Lo básico sobre el agua para el pez disco

Para el bienestar del disco, lo más importante es el medio en el que respira: el agua.

Muchas veces nos preocupamos por alcanzar valores adecuados de pH y dureza. En la naturaleza, en aguas oscuras (río Negro) el pH está en torno a 4,5 y casi no tiene dureza. En aguas blancas (río Solimoes) es más neutra, pero no encontraremos apenas discos en aguas blancas. Para discos salvajes en el acuario deberíamos fijar el pH entre 5.0 y 6.5. Las variedades Heckel y verdes, incluso por debajo de 5.  Sin embargo, hay algo más importante que esos valores:

La pureza del agua en el hábitat natural del pez disco

Captura de un disco verde en el agua del Amazonas
© Felipe Rossoni

En el hábitat del disco en el río Amazonas y sus afluentes el agua es ácida y blanda. En estas condiciones hay pocos minerales y nutrientes para los organismos patógenos. 

Patógeno significa “que causan enfermedades”. Son bacterias sobre todo, pero hay otros como parásitos, hongos y virus. Debido a la escasa presencia de gérmenes patógenos, el disco no ha tenido que desarrollar un sistema inmunológico más resistente.

En el Amazonas confluyen aguas de diversos tipos, algunas transparentes, otras cargadas de sedimentos y otras oscurecidas por la cantidad de taninos. Los taninos tienen un efecto ligeramente ácido. En caso reducen el pH en 0.1 en el acuario frente al grifo. También tienen un efecto antiséptico, ayudando a reducir gérmenes. También se dice que ayudan al disco a absorber los pocos minerales que necesita. Por eso algunos aficionados usan hojas secas de almendro de la India (Terminalia catappa). Estas hojas tienen bastante tanino y tiñen el agua dando un efecto «natural» al acuario. Se pueden dejar sobre la arena lo que da una impresión “natural”. 1-2 hojas por 50 litros durante 3 semanas.

En resumen, podría decirse que la delicadeza de los discos proviene de su sistema inmunológico poco desarrollado.

Parámetros de agua estables para evitar estrés «orgánico»

El pez disco es resistente a un rango relativamente amplio de pH y dureza.
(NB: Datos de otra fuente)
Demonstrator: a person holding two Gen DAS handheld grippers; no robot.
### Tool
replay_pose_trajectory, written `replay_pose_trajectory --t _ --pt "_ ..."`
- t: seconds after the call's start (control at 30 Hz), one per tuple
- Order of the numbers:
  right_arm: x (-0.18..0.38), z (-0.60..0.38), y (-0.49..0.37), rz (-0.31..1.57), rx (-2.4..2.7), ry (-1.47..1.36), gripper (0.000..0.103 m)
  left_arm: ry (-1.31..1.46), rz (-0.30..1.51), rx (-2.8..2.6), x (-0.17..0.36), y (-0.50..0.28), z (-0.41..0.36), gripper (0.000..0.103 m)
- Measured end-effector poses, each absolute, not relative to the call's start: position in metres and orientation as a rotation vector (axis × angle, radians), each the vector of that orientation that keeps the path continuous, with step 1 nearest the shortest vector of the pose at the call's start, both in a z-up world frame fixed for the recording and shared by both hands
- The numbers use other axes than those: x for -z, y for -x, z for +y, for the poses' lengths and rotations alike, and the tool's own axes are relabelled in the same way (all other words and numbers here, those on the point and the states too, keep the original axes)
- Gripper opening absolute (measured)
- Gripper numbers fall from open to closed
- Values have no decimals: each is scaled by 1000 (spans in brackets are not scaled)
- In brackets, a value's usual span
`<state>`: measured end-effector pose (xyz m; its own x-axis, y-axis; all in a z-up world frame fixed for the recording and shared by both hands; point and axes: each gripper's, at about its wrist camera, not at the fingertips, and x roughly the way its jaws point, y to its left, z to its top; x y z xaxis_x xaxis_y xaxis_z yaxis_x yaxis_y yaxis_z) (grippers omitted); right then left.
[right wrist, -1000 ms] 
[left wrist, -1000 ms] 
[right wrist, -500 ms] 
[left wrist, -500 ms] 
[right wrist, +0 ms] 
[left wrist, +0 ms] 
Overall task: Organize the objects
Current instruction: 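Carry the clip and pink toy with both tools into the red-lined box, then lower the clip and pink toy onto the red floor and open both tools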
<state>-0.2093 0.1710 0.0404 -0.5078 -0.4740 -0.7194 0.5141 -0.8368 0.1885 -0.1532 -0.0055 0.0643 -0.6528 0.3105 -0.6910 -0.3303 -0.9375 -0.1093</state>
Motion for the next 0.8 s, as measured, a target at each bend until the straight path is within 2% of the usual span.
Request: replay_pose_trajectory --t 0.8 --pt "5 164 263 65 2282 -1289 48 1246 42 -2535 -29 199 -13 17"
Son más dependientes de un agua libre de patógenos que de aguas extremadamente blandas y ácidas. Si conseguimos agua libre de gérmenes y parámetros estables, los peces prosperarán a medio plazo.  A la larga por supuesto es aconsejable ajustarse a los valores del ecosistema natural. Sólo así podremos tener discos que lleguen a 15 años de edad. Por mucho que digan, el organismo del disco no se adapta completamente a aguas alcalinas ni duras. No son suficientes unos decenios de cría en cautividad frente a milenios de evolución. En todo caso es importante que los valores sean estables. Incluso la temperatura en los cambios de agua no debiese provocar cambios demasiado bruscos, más allá de un par de grados.
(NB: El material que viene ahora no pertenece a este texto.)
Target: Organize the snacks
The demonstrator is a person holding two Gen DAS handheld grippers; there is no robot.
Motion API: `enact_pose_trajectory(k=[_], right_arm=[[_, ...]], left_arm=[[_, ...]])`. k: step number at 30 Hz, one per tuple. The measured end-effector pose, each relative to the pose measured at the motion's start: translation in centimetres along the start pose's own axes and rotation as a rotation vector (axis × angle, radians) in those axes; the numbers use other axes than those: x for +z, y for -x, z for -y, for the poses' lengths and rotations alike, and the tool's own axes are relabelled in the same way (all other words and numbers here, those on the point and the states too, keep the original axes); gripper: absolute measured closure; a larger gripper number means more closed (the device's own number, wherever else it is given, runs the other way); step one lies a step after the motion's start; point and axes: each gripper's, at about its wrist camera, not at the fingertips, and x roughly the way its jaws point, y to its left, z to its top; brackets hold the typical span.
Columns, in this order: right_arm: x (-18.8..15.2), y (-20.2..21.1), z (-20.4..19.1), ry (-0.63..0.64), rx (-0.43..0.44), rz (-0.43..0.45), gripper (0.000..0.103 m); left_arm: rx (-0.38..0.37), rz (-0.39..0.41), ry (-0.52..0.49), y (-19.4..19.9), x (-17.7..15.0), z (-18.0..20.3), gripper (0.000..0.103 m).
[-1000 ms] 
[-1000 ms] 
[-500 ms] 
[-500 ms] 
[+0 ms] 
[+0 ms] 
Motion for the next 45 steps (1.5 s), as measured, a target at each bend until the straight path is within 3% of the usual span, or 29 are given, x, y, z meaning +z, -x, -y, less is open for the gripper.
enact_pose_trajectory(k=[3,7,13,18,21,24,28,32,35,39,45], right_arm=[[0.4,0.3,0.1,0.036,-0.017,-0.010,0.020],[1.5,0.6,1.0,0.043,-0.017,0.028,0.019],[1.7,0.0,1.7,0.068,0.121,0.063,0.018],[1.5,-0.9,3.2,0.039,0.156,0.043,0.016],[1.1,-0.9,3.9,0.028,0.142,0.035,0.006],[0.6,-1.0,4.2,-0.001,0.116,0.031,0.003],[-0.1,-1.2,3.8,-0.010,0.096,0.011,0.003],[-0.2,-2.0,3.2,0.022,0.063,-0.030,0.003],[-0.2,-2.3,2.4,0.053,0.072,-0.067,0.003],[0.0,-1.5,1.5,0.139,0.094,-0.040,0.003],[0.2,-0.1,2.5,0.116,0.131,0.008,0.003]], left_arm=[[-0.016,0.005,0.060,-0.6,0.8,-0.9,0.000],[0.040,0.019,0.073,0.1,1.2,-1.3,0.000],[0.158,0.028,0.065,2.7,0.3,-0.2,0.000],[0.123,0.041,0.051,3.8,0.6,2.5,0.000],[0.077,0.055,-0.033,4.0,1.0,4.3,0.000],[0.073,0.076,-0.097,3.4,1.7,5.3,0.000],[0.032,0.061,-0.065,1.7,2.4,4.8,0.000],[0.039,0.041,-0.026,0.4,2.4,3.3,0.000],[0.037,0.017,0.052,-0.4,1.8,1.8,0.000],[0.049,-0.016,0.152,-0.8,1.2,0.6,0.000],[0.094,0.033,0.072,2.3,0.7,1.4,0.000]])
La adaptación del disco a su medio

La adaptación a parámetros cambiantes requiere un esfuerzo “orgánico”, que cansa y provoca estrés. Por ejemplo, cuando los peces tienen que adaptarse a un nivel osmótico distinto si varía la cantidad de sales minerales disueltos en el agua. Las células tendrán que llenarse o vaciarse de agua para compensar la salinidad dentro y fuera del cuerpo.

El estrés es el peor enemigo del disco y nuestro. ¿Por qué el estrés es tan mal compañero?  Porque debilita su sistema inmunológico y los hace más vulnerables a enfermar. Todos los peces tienen parásitos o patógenos en su organismo. Lo importante es mantenerlos a raya. El estrés provoca rápidamente falta de apetito y una alimentación deficiente debilita al disco aún más.

En mi experiencia más extrema en términos de valores de agua, en Chile, el pH era de 7.8 y la dureza general de 10 a 15 y la conductividad de entre 800 y 1600 ppm. El agua variaba de origen en verano e invierno, pero al hacer cambios diarios, se mantenían muy estables. Los discos crecían y parecían saludables.

Solamente hubo problemas cuando durante una ausencia de 10 días, seguí alimentando con comedero, sin los cambios de agua diarios. La calidad del agua empeoró rápidamente y afectó en particular a tres discos, que presentaron problemas de parásitos intestinales. En este caso habría sido más aconsejable no alimentar a los discos en esos 10 días.

Lo ideal para mantener discos es tener un suministro de agua levemente ácida y muy blanda. Entonces todo será más fácil, rápido y barato. Si no es así, hay dos opciones:

  • hacer cambios de agua con frecuencia casi diaria, lo cual no es recomendable medioambientalmente (salvo que tengamos un buen uso para el agua vieja), o
  • tratar el agua para desmineralizarla y ablandarla, p.ej. con ósmosis inversa o un filtro de lecho mixto.